YOUR ASSIGNMENT » Please take the lines from the one holding "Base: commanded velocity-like" through the one holding "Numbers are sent" in the data below and copy them exactly.

[[ RECORD EXTRACTS open ]]

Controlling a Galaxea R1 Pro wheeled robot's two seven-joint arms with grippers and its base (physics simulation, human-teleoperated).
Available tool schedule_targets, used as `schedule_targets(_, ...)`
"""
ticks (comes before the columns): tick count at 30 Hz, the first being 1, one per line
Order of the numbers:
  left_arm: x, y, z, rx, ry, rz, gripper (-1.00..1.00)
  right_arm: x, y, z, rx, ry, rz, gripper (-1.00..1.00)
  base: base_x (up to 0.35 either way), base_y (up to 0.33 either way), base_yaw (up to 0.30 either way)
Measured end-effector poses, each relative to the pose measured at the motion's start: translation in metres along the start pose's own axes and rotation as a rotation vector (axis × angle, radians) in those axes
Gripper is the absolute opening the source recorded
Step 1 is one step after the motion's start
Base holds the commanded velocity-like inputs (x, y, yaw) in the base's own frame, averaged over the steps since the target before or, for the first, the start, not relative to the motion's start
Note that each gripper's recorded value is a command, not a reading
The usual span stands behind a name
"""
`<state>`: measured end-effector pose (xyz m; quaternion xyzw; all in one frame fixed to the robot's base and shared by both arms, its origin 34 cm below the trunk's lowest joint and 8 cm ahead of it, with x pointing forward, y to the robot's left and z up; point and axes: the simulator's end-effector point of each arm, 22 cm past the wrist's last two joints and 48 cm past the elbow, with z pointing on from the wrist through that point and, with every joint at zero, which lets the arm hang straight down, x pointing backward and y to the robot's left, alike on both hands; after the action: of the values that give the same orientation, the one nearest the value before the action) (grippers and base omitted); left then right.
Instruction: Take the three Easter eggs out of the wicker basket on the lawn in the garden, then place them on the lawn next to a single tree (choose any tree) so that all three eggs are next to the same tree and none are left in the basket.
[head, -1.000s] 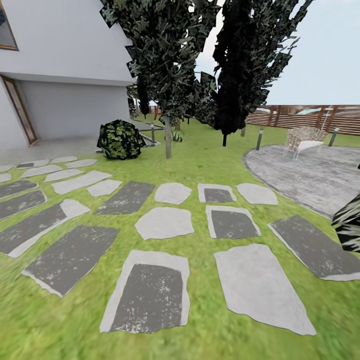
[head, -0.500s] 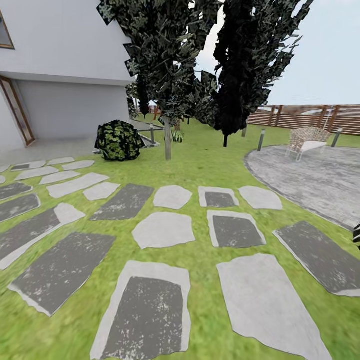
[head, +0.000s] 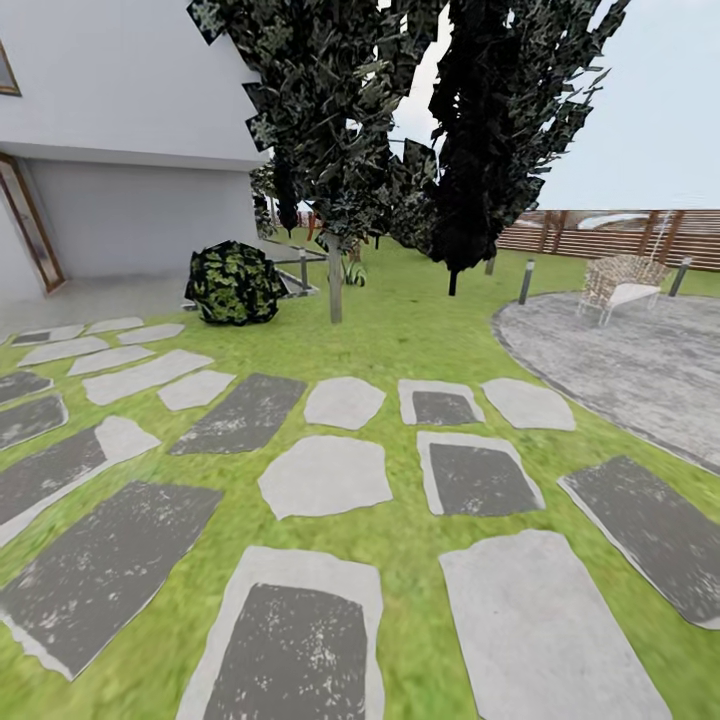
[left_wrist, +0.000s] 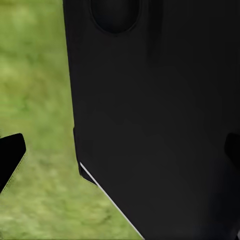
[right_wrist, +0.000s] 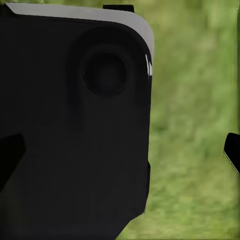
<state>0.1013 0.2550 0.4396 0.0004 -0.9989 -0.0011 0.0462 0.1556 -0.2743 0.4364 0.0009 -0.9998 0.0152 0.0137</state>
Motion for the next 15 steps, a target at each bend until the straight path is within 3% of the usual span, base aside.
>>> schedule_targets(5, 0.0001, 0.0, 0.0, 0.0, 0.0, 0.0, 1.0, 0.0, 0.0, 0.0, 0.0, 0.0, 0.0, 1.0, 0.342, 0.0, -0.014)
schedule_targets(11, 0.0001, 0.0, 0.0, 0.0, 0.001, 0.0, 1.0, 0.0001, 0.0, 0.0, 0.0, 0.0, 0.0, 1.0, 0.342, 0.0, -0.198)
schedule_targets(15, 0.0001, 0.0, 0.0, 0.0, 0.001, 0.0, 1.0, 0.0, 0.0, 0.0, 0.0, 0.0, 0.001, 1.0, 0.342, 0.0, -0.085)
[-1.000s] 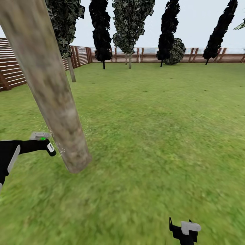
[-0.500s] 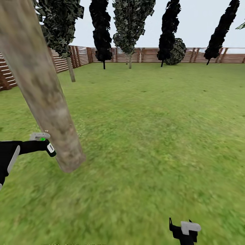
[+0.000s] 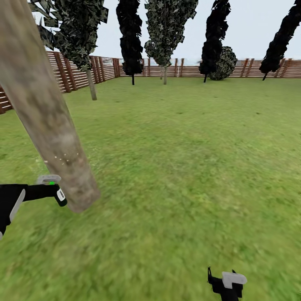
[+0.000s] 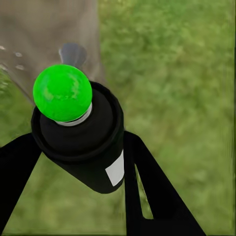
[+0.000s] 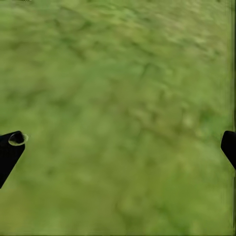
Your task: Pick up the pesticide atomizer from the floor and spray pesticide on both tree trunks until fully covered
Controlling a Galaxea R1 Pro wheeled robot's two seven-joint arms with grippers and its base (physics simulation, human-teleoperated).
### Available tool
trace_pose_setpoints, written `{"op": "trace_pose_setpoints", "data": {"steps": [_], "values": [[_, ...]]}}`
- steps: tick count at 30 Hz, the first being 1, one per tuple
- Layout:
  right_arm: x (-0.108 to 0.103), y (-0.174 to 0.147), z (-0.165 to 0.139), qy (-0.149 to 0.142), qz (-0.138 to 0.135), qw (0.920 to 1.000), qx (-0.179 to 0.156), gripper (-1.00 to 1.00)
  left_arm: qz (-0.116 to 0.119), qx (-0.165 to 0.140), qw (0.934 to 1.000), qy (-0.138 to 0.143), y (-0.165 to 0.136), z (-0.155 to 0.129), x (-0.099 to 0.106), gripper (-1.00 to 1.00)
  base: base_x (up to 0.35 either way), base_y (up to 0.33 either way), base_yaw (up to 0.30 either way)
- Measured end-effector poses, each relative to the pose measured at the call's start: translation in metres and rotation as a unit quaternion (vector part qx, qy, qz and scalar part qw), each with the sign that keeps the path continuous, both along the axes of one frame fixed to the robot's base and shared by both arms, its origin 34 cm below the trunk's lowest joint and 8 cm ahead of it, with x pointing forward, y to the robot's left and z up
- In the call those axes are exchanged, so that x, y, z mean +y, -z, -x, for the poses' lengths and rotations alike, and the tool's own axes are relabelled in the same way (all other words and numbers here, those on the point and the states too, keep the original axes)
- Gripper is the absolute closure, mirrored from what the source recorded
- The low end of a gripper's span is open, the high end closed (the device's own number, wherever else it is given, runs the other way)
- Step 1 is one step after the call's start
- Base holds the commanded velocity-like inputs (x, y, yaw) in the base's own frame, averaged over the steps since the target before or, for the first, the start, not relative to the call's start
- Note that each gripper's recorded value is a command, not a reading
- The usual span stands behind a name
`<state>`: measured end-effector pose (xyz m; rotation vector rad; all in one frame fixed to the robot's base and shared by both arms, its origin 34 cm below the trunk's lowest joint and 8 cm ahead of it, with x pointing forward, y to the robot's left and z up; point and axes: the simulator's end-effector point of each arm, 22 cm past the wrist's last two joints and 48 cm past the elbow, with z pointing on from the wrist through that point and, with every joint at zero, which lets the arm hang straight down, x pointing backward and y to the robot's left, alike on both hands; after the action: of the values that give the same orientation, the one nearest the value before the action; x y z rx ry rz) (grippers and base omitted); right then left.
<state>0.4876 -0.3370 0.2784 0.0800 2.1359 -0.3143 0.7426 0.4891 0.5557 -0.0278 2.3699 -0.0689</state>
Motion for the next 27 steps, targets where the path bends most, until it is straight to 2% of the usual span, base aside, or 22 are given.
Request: {"op": "trace_pose_setpoints", "data": {"steps": [3,6,7,9,10,12,17,18,20,22,24,27], "values": [[0.000,0.000,0.000,0.000,0.000,1.0000,0.000,-1.00,-0.003,0.010,0.9999,-0.006,0.010,0.007,0.004,1.00,0.011,-0.228,0.000],[0.000,0.000,0.000,0.000,0.000,1.0000,0.000,-1.00,-0.007,0.018,0.9996,-0.023,0.024,0.016,0.020,1.00,0.001,-0.034,0.000],[0.000,0.000,0.000,0.000,0.000,1.0000,0.000,-1.00,-0.012,0.017,0.9994,-0.027,0.023,0.017,0.029,1.00,0.000,-0.003,0.000],[0.000,0.000,0.000,0.000,0.000,1.0000,0.000,-1.00,-0.012,-0.005,0.9975,-0.069,0.002,0.025,0.073,1.00,0.000,-0.001,0.000],[0.000,0.000,0.000,0.000,0.000,1.0000,0.000,-1.00,-0.004,-0.011,0.9966,-0.081,-0.002,0.026,0.081,1.00,0.000,0.000,0.000],[0.000,0.000,0.000,0.000,0.000,1.0000,0.000,-1.00,-0.020,-0.004,0.9958,-0.089,0.000,0.033,0.092,1.00,0.000,0.000,0.000],[0.000,0.000,0.000,0.000,0.000,1.0000,0.000,-1.00,-0.006,-0.018,0.9961,-0.086,-0.014,0.017,0.077,1.00,0.000,0.000,0.000],[0.000,0.000,0.000,0.000,0.000,1.0000,0.000,-1.00,-0.003,-0.027,0.9956,-0.090,-0.030,0.007,0.078,1.00,0.000,0.000,0.000],[0.000,0.000,0.000,0.000,0.000,1.0000,0.000,-1.00,-0.008,-0.028,0.9950,-0.095,-0.039,0.006,0.085,1.00,0.000,0.000,0.000],[0.000,0.000,0.000,0.000,0.000,1.0000,0.000,-1.00,-0.016,-0.024,0.9947,-0.099,-0.038,0.011,0.095,1.00,0.000,0.000,0.000],[0.000,0.000,0.000,0.000,0.000,1.0000,0.000,-1.00,-0.035,-0.002,0.9949,-0.094,-0.021,0.023,0.099,1.00,0.000,0.000,0.000],[0.000,0.000,0.000,0.000,0.000,1.0000,0.000,-1.00,-0.033,0.020,0.9948,-0.095,0.000,0.033,0.097,1.00,0.000,0.000,0.000]]}}
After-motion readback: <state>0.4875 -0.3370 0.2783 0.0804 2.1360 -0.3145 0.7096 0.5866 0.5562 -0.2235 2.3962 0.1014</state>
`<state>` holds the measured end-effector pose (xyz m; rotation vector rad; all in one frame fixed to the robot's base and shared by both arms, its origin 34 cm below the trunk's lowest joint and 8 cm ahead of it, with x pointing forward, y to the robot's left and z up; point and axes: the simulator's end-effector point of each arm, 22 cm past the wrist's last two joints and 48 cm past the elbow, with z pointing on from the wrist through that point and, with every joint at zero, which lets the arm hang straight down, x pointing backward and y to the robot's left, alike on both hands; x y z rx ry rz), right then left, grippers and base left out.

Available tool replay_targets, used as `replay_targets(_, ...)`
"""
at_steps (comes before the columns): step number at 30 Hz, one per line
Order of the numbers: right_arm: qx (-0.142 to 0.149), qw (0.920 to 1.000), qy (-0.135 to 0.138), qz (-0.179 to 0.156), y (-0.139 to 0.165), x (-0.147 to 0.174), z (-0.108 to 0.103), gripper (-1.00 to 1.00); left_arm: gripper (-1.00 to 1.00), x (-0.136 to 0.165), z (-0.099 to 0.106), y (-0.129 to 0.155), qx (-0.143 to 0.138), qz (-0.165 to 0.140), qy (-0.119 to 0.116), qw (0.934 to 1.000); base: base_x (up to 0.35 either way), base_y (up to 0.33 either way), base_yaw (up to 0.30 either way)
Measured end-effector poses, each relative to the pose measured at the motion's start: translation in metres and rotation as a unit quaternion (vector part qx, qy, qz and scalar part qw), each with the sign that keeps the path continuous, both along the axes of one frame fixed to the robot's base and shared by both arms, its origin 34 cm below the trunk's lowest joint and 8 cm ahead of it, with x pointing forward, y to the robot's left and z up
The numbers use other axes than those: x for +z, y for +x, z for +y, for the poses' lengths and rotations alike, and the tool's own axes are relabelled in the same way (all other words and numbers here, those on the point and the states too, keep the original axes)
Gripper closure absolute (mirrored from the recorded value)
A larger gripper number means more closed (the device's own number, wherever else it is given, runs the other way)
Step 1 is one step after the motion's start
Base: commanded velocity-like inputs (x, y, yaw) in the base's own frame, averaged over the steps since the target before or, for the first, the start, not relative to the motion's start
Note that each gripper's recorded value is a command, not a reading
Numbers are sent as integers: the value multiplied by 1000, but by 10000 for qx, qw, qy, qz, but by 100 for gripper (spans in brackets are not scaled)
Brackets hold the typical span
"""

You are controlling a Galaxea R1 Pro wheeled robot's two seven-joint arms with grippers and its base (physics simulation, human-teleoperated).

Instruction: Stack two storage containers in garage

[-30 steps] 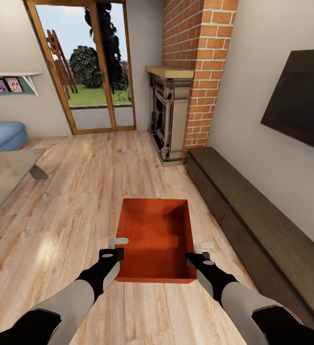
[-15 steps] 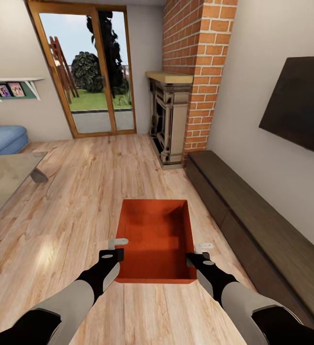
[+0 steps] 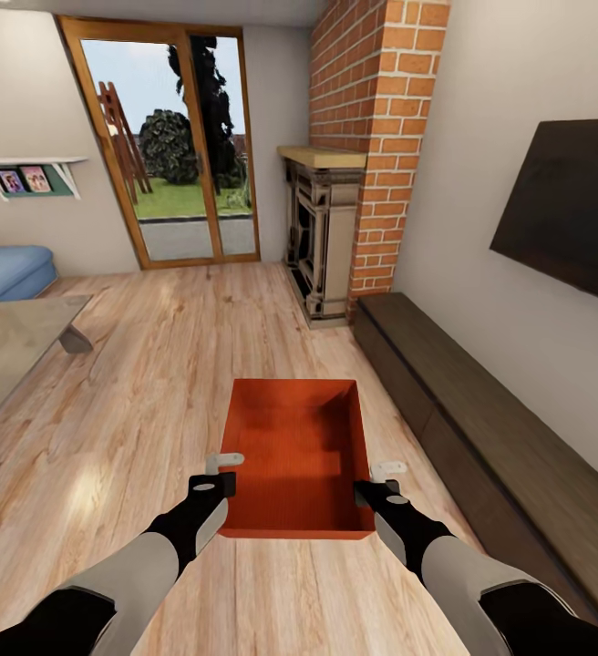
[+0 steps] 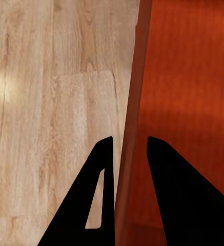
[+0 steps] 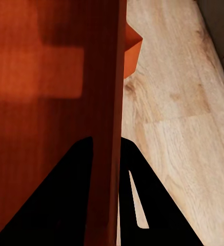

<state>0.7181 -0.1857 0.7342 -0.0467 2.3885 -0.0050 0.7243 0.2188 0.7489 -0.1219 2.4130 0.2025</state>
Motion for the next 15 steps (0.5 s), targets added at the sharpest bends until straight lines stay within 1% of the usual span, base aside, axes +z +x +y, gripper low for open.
replay_targets(15, -5, 9999, 9, -116, 5, 14, 0, 100, 100, 15, 0, 5, -25, -114, 9, 9999, 0, 0, 0)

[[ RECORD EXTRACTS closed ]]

PROBLEM SOLUTION »
Base: commanded velocity-like inputs (x, y, yaw) in the base's own frame, averaged over the steps since the target before or, for the first, the start, not relative to the motion's start
Note that each gripper's recorded value is a command, not a reading
Numbers are sent as integers: the value multiplied by 1000, but by 10000 for qx, qw, qy, qz, but by 100 for gripper (spans in brackets are not scaled)

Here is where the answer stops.